(Dataset items)
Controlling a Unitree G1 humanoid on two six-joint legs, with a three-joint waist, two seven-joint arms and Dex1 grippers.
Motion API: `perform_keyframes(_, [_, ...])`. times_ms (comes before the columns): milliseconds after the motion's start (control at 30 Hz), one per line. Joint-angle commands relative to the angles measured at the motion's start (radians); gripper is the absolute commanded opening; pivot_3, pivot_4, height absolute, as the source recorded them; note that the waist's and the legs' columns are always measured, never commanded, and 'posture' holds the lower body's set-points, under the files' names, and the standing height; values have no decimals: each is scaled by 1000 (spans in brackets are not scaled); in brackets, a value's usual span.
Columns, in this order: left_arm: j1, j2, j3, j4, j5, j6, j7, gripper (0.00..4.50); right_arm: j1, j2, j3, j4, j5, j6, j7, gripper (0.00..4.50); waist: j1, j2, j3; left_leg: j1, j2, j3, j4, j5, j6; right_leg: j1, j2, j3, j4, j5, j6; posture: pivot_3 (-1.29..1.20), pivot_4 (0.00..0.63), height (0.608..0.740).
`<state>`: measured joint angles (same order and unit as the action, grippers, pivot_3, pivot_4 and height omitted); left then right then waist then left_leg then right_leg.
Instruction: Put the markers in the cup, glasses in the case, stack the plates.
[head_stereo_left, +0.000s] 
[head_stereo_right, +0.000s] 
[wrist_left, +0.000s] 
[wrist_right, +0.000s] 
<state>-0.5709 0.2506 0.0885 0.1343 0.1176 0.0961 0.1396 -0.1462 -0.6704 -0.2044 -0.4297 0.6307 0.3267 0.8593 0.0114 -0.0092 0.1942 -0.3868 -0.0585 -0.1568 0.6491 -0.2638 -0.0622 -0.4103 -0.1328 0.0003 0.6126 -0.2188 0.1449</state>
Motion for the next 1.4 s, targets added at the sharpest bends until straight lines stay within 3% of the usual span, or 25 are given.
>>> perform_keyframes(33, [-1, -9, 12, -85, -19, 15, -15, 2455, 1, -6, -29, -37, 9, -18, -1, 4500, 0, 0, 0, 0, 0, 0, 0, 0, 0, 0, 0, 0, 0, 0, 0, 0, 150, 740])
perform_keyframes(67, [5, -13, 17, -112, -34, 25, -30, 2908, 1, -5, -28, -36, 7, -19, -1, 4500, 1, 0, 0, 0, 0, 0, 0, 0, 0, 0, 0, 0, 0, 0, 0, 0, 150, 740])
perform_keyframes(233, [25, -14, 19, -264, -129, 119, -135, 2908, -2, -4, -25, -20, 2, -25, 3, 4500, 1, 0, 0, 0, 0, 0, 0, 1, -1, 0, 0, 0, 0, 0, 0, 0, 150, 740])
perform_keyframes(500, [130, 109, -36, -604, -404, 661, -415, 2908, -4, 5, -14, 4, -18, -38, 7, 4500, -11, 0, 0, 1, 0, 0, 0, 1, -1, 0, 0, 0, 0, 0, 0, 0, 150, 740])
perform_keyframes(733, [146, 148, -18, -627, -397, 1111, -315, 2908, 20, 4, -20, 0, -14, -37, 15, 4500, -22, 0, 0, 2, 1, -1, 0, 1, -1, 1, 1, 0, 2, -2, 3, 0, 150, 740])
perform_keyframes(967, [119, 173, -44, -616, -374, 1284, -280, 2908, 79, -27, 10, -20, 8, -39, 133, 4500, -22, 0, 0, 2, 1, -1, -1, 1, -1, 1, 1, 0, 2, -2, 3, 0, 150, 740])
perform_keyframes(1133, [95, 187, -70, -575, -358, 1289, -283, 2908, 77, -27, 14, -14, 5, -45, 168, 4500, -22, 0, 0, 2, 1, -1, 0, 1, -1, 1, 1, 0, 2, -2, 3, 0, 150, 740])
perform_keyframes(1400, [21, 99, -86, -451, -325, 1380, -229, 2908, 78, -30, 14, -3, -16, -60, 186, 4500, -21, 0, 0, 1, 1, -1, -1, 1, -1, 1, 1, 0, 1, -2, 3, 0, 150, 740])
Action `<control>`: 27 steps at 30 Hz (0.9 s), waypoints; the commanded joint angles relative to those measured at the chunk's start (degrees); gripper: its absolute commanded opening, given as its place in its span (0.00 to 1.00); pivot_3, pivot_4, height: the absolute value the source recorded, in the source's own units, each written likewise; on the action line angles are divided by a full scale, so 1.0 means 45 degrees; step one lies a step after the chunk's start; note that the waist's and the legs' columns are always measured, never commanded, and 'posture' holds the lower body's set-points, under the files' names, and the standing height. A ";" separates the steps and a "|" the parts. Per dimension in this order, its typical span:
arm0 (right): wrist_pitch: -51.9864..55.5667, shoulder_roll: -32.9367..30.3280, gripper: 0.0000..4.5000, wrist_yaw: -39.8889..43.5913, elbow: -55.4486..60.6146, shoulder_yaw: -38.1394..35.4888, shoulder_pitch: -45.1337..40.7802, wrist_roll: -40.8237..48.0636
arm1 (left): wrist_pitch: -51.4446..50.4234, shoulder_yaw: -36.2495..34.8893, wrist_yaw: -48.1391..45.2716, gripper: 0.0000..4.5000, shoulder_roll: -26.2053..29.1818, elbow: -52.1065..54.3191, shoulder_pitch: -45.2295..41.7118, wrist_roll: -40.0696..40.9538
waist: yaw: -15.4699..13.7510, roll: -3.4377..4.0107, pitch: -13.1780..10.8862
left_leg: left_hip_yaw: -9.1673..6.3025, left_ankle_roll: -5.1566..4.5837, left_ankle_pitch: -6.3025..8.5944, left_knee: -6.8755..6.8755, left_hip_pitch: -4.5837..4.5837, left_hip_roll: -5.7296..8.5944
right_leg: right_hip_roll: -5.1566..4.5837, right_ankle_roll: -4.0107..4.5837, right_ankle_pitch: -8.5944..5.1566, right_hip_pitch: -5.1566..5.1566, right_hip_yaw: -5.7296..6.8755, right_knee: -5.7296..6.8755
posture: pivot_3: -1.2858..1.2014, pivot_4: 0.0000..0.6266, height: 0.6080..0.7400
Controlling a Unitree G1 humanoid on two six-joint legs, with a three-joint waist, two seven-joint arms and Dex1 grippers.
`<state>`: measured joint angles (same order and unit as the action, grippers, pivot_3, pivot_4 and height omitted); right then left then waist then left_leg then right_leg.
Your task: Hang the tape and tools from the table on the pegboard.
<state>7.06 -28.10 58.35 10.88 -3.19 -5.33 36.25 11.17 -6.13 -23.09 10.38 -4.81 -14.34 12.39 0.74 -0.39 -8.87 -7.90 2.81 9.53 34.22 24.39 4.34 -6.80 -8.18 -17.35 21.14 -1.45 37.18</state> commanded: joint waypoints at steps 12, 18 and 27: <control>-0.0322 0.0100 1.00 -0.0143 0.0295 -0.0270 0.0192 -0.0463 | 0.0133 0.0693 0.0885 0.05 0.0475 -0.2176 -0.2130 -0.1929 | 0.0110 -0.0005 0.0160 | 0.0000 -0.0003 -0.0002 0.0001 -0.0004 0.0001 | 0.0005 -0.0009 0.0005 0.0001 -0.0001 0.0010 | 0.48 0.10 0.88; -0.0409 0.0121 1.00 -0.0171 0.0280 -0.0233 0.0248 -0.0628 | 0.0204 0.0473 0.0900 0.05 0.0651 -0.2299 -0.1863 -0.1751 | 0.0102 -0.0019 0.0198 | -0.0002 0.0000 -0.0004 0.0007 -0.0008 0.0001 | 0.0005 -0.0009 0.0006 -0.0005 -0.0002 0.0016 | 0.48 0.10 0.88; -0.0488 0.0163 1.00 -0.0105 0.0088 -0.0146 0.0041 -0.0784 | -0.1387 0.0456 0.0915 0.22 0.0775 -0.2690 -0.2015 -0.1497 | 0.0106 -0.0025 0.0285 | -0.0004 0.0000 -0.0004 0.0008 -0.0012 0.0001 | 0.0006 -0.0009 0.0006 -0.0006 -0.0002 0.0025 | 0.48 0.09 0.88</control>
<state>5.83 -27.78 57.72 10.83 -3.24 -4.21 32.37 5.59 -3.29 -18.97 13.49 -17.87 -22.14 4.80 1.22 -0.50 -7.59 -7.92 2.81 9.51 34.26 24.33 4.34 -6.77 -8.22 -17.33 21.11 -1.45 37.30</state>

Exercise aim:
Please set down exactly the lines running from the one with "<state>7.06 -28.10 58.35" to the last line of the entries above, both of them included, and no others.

Answer box:
<state>7.06 -28.10 58.35 10.88 -3.19 -5.33 36.25 11.17 -6.13 -23.09 10.38 -4.81 -14.34 12.39 0.74 -0.39 -8.87 -7.90 2.81 9.53 34.22 24.39 4.34 -6.80 -8.18 -17.35 21.14 -1.45 37.18</state> commanded: joint waypoints at steps 12, 18 and 27: <control>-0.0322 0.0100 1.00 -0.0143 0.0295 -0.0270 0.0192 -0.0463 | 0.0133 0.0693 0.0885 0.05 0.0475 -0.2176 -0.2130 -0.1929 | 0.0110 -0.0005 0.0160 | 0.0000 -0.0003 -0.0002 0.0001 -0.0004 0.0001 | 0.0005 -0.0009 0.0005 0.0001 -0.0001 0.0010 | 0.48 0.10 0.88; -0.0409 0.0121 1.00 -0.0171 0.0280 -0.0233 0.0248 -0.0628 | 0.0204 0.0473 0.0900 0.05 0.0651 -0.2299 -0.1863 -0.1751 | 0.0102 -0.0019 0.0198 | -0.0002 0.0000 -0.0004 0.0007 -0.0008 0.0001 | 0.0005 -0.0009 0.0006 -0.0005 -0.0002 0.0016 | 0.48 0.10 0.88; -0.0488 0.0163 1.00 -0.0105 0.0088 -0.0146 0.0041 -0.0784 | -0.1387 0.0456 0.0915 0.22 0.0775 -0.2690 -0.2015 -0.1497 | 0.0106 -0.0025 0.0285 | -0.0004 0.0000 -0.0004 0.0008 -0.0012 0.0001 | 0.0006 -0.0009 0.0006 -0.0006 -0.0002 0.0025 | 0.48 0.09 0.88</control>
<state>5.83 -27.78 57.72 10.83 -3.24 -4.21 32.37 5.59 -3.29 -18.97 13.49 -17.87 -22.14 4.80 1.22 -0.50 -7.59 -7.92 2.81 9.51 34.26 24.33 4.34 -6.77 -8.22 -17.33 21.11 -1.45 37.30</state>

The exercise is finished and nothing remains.